I was in Oslo over the weekend so I was unable to look at it until now. I think doing something like this might make for some nice supplementary results, I'll add it to my to-do list. And the paper looks very interesting, nice find!

jackblun commented 6 years ago

A bit of a sideline, but I was talking to a mathematician about this the other day and we got talking about different ways to measure informativeness, i.e. what we are trying to get at with the R^2. That got me thinking about Entropy, and more broadly information theory. I am completely clueless about information theory and have a very loose understanding of entropy, but I think we are looking at similar ideas. Might at least be worth mentioning in the paper... https://en.wikipedia.org/wiki/Entropy_(information_theory)

jackblun commented 5 years ago

Hey @erlris I've been going over the latest results and considering what the main points of the latest draft will be. Do you agree with the following? Anything to add?

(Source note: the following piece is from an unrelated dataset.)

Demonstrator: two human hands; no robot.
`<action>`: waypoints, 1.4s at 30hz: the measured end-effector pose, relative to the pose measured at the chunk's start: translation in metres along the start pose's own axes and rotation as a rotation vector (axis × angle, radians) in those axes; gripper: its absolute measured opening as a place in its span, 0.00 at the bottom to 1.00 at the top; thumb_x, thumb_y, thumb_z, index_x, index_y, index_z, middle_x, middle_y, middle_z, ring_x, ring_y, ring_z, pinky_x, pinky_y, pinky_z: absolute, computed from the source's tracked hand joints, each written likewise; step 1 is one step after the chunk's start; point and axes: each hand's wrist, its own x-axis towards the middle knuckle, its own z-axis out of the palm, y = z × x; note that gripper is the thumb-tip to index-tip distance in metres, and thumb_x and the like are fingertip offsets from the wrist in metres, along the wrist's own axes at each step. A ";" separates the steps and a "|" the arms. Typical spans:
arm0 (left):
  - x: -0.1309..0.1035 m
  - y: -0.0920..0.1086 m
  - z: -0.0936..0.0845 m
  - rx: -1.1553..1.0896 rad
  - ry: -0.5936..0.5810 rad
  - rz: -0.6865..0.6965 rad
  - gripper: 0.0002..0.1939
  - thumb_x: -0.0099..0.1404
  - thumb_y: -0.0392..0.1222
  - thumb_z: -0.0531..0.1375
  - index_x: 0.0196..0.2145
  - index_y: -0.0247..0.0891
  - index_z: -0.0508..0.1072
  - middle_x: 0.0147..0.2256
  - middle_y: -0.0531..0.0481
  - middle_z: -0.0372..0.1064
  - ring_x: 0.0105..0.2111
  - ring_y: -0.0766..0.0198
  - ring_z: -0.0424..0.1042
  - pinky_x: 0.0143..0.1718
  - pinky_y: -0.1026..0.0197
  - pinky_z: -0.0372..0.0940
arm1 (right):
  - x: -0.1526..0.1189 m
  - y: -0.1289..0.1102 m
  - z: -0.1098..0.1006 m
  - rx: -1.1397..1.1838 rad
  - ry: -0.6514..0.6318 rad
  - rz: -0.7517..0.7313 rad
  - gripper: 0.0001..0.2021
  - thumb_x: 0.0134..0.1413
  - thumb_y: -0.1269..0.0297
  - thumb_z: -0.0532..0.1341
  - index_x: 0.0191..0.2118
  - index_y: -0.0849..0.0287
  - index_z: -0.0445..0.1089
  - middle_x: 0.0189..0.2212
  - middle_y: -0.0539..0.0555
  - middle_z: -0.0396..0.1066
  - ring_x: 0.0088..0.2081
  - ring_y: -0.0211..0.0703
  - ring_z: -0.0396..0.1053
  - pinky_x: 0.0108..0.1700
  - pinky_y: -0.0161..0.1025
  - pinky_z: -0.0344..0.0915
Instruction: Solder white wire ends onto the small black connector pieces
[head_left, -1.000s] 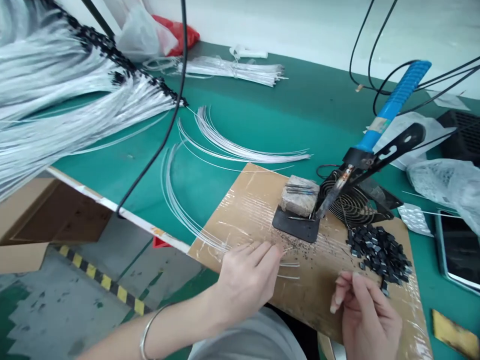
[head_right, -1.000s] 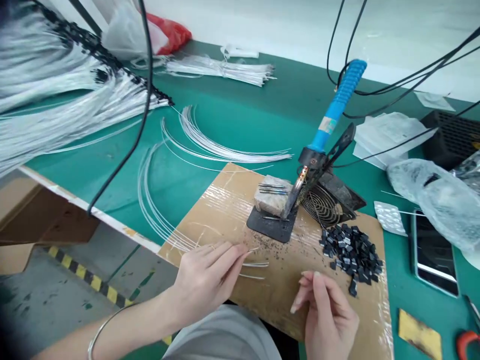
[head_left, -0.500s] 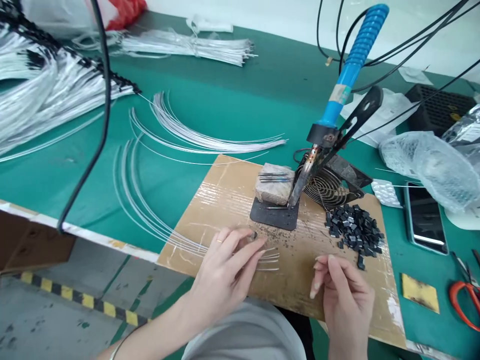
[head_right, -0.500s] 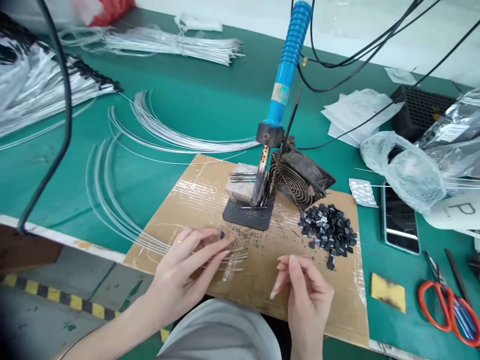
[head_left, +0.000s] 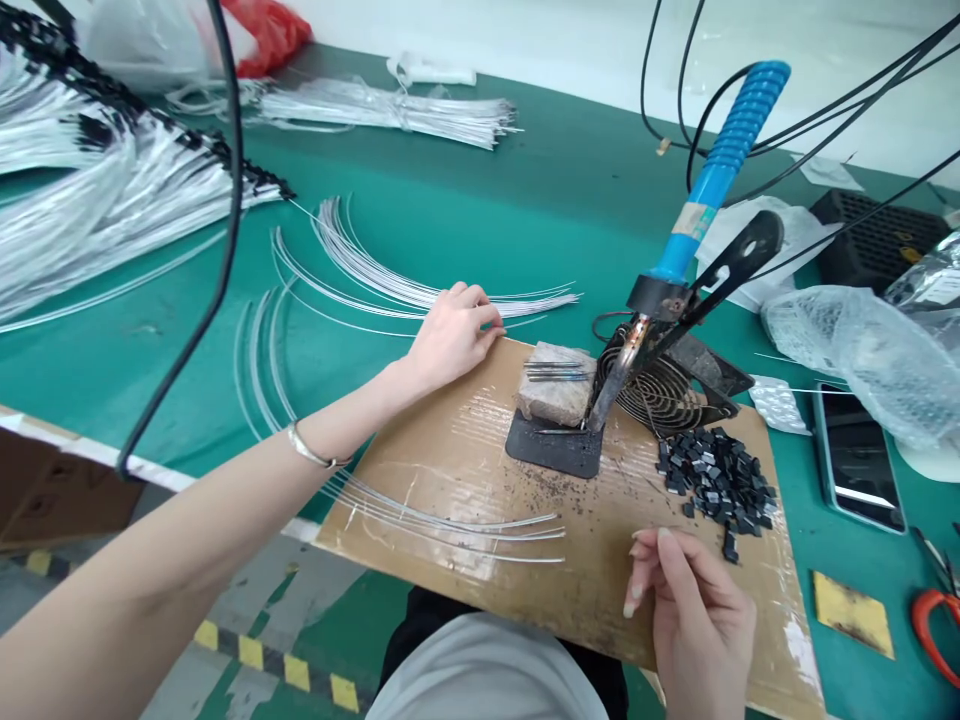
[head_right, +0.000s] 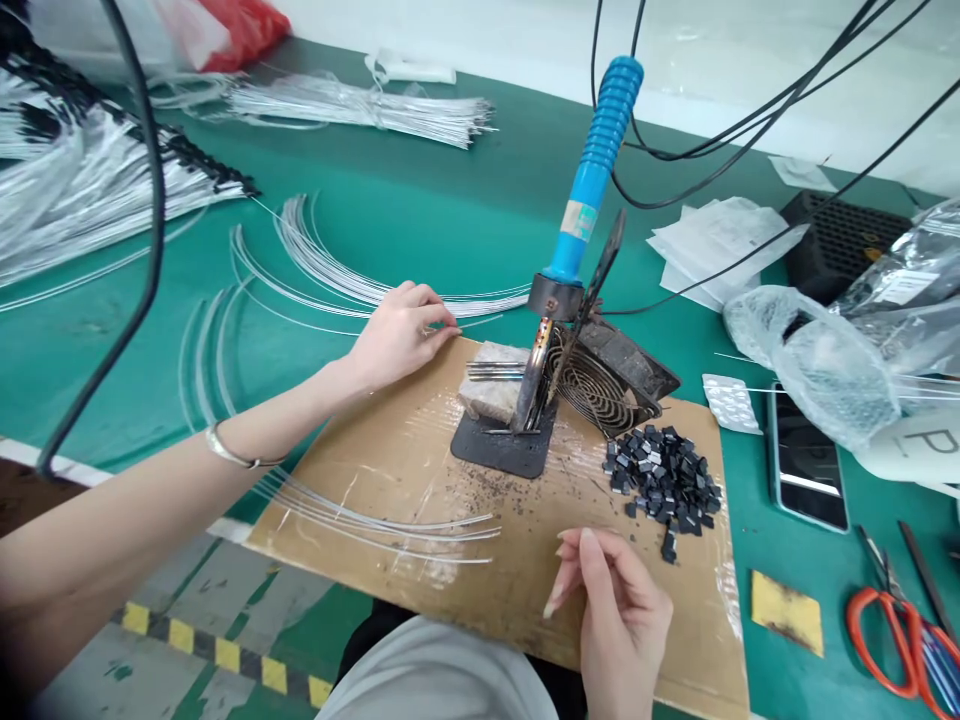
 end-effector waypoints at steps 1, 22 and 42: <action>0.004 0.000 0.003 0.005 0.015 -0.010 0.10 0.72 0.37 0.58 0.36 0.36 0.80 0.43 0.38 0.72 0.48 0.44 0.69 0.52 0.41 0.64 | -0.001 0.001 -0.001 -0.012 -0.002 0.007 0.11 0.58 0.55 0.72 0.33 0.58 0.84 0.24 0.55 0.78 0.16 0.35 0.69 0.19 0.31 0.69; 0.019 0.008 -0.009 -0.242 0.204 -0.111 0.07 0.71 0.33 0.55 0.36 0.38 0.71 0.37 0.45 0.74 0.33 0.59 0.72 0.42 0.53 0.68 | -0.003 0.005 -0.005 -0.056 -0.013 0.033 0.12 0.59 0.55 0.72 0.34 0.58 0.84 0.24 0.55 0.78 0.17 0.36 0.70 0.21 0.33 0.71; -0.095 0.072 -0.097 -0.925 -0.699 -0.070 0.10 0.66 0.42 0.64 0.27 0.39 0.79 0.20 0.55 0.68 0.19 0.70 0.57 0.19 0.66 0.49 | -0.011 -0.017 0.028 -0.180 -0.280 -0.042 0.09 0.63 0.58 0.67 0.35 0.57 0.82 0.27 0.52 0.74 0.20 0.34 0.67 0.18 0.30 0.61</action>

  1. We could change the title to something like "Earnings and family background: Are we using the right measures?". I feel that signalling early on that what we are really doing is a measurement paper might be useful.
  2. At the national level, a simple rank-rank model captures a large proportion of the explainable variation in child earnings.
  3. At the national level, adding wealth and education length to earnings improves the predictive fit. Adding information on family structure, geography, income source, occupation, education type does not yield significantly more predictive power. In this sense then, it seems like focusing on family education length, earnings and wealth makes sense if one is in general interested in the link between family background and child earnings.
  4. At the regional level, ranking areas based on rank-rank estimates aligns quite well with the total explanatory power of family background.
  5. At the regional level, comparing regions based on the relationship between parental education and child earnings yields similar results to those of rank-rank, but the same is not true if one looks at the influence of parental wealth.
erlris commented 5 years ago
  1. I like this idea.

  2. Agree

  3. I agree for the most part, although there seems to be a small improvement if we look at the cross validation performance. As long as we are clear on what we mean by significant I think it's ok.

  4. Agree

  5. Agree, but here I think we might need to discuss the properties of the wealth measure. I'm thinking about the fact that the distribution is highly towards zero etc.

jackblun commented 5 years ago

To follow up...

  1. Agreed with the wealth measure. However, we show that at the national level there is quite a bit of additional predictive power, so we know the measure is not nonsense.

I'll get started on re-working the write-up when I have a minute. Sorry, its quite a chaotic time at the moment!

erlris commented 5 years ago

Yes, there is definitely information in the wealth measure. No worries, I know the feeling. Let me know if anything comes up.